In this way, if a single-input multiple-output type leakage transformer is used, it is not necessary to correspond the number of cold cathode discharge lamps to the number of transformers on a one-to-one basis, and the space occupancy can be reduced by reducing the number of transformers. it is conceivable that.
JP 59-40513 A JP 2001-126937 A

  However, when considering further reduction in the height of the leakage transformer and simplification of the structure, there are still many points to be improved in the inventions described in the patent documents. For example, the invention described in Patent Document 1 has a structure in which the outer core is abutted against the inner core from both sides, and the number of cores is three. If the number of cores is large, the structure becomes complicated and the assembly work is required.

  On the other hand, in the invention described in Patent Document 2, since the coil is sandwiched in the height direction from the board surface to be mounted, it is difficult to reduce the height of the transformer. Further, as the number of secondary coils increases, it is necessary to increase the number of second legs, which causes problems such as an increase in the area required for mounting and a complicated core shape.

  The present invention has been proposed in view of such a conventional situation. That is, the present invention can achieve high efficiency by increasing the number of inputs and outputs, and can further reduce the number of parts and simplify the structure, and is advantageous in reducing the height of the transformer core. The purpose is to provide a leakage transformer.

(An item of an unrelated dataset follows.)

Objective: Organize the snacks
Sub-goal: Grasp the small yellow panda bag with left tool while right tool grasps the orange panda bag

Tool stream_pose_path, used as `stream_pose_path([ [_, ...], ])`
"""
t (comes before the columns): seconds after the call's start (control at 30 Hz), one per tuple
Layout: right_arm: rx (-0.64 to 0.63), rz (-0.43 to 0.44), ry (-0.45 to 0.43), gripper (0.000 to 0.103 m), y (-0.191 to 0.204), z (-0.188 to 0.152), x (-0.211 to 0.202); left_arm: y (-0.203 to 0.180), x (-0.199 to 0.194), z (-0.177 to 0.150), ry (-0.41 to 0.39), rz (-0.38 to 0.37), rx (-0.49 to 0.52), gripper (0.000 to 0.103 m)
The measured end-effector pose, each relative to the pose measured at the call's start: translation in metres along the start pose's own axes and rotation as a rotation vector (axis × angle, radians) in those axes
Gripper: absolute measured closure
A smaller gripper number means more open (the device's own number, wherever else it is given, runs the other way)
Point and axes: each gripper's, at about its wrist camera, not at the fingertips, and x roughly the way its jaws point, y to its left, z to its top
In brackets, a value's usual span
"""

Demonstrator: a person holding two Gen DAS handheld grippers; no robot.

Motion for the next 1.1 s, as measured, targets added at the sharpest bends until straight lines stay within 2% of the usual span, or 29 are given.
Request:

  In order to achieve the above-mentioned object, the transformer core of the present invention is for winding a coil that is fixed to the bottom surface of the outer peripheral core so as to connect the outer peripheral core of the rectangular frame shape and the two opposite sides of the outer peripheral core. The coil winding core has a large diameter portion at least partially larger in diameter than other portions, and a portion of the large diameter portion is externally provided between the primary coil and the secondary coil. A leakage gap is formed between the outer peripheral core and the outer peripheral core. The leakage transformer of the present invention includes the transformer core, and either the primary coil or the secondary coil is wound around the large-diameter portion of the coil winding core, and the other part is wound at the other portion. The coil is wound, a part of the large-diameter portion faces outside between the primary coil and the secondary coil, and a leakage gap is formed between the outer peripheral core.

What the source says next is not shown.